Charles R. Gross, U.S. Attorney's Office, Grand Rapids, MI, for U.S.

OPINION

ENSLEN, Chief Judge.

Introduction

On June 26, 1998, Plaintiffs, consisting of the parents of two female student-athletes and an organization named Communities for Equity ("CFE"), filed a class action lawsuit alleging that the Michigan High School Athletic Association ("MHSAA") discriminated against female athletes. Plaintiffs allege that the discrimination took a variety of forms including: (1) providing more participation opportunities to boys than girls; (2) requiring girls to play in "non-traditional" seasons; (3) operating shorter seasons for girls than boys; (4) scheduling female athletes to compete on less desirable dates than their male counterparts; (5) providing inferior athletic facilities for girls athletic tournaments in comparison to boys athletic tournaments; (6) requiring girls to play in some sports under rules that differ from the rules of the National Collegiate Athletic Association ("NCAA"); and (7) allocating more resources to support and promote boys athletic programs.1

At this point in the litigation, Plaintiffs assert claims against the MHSAA and the individual members of the MHSAA Representative Council in their official capacity. Claims One and Two arise under Title IX of the Education Amendments of 1972, 20 U.S.C. §§ 1681 et seq., ("Title IX"). Claim Three arises under the Equal Protection Clause of the Fourteenth Amendment pursuant to 42 U.S.C. § 1983. Claims Four and Five arise under Michigan's Elliott-Larsen Civil Rights Act, Mich. Comp. Laws §§ 37.3101 et. seq. Plaintiffs seek declaratory, injunctive and monetary relief.

There are three motions currently before the Court. The first motion is Defendants' Renewed Motion for Summary Judgment for Lack of Standing. The second is the Individual Defendants' Renewed Motion for Summary Judgment. The third is Defendant MHSAA's Supplemental Motion for Summary Judgment Pursuant to FRCP 56(c) as to the First and Second Claim of Plaintiffs and Motion Pursuant to FRCP 12(b)(6) as to Plaintiffs' Third Claim of Relief.
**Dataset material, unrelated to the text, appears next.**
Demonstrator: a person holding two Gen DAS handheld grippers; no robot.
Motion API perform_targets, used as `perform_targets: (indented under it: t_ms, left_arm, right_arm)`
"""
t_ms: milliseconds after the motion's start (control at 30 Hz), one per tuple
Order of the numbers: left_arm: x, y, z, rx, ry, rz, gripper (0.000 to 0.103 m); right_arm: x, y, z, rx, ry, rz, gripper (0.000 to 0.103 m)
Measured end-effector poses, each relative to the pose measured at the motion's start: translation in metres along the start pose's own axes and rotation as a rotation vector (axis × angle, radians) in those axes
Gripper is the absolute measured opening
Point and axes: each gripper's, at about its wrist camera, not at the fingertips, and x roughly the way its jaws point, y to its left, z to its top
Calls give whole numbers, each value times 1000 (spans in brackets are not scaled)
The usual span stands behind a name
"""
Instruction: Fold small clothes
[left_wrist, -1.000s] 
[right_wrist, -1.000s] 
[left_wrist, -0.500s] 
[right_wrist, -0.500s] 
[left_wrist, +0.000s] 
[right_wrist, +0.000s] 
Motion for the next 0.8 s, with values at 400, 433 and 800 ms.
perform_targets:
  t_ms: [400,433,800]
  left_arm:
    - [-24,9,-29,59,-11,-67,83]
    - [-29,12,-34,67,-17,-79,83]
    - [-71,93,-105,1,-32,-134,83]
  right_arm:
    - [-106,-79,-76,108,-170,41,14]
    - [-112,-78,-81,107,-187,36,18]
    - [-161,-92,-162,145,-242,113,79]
These motions raise four distinct issues. First, are Defendants properly subject to Title IX's requirements if they do not receive federal financial assistance? Second, are Defendants "state actors?" Third, do Plaintiffs have standing to sue? Fourth, even if Defendant MHSAA is subject to Title IX, may the Individual Defendants be sued in their official capacities?

Discussion

Summary judgment requires that the Court determine whether the Plaintiffs have presented enough evidence so that a jury could reasonably find for them. Anderson v. Liberty Lobby, Inc., 477 U.S. 242, 248, 106 S.Ct. 2505, 91 L.Ed.2d 202 (1986). Summary judgment is proper if "the pleadings, depositions, answers to interrogatories, and admissions on file, together with the affidavits, if any, show that there is no genuine issue of material fact and that the moving party is entitled to judgment as a matter of law." Fed. R.Civ.P. 56(c); LaPointe v. United Autoworkers Local 600, 8 F.3d 376, 378 (6th Cir.1993). Credibility determinations, the weighing of the evidence, and the drawing of legitimate inferences from the facts are jury functions, not those of the judge. Anderson, 477 U.S. at 255, 106 S.Ct. 2505. In addition, when considering a summary judgment motion, the evidence of the nonmovant is to be believed and all justifiable inferences are to be drawn in his favor. Adickes v. S. H. Kress & Co., 398 U.S. 144, 158-159, 90 S.Ct. 1598, 26 L.Ed.2d 142 (1970).

I. TITLE IX

Section 901(a) of Title IX of the Education Amendments of 1972 provides that "no person in the United States shall on the basis of sex, be excluded from participation in, be denied the benefits of, or be subjected to discrimination under any education program or activity receiving Federal financial assistance." 20 U.S.C. § 1681(a). A "program or activity" includes "all the operations of ... a college, university, or other post-secondary institution, or a public system of higher education .. any part of which is extended Federal financial assistance." 20 U.S.C. § 1687(2)(A).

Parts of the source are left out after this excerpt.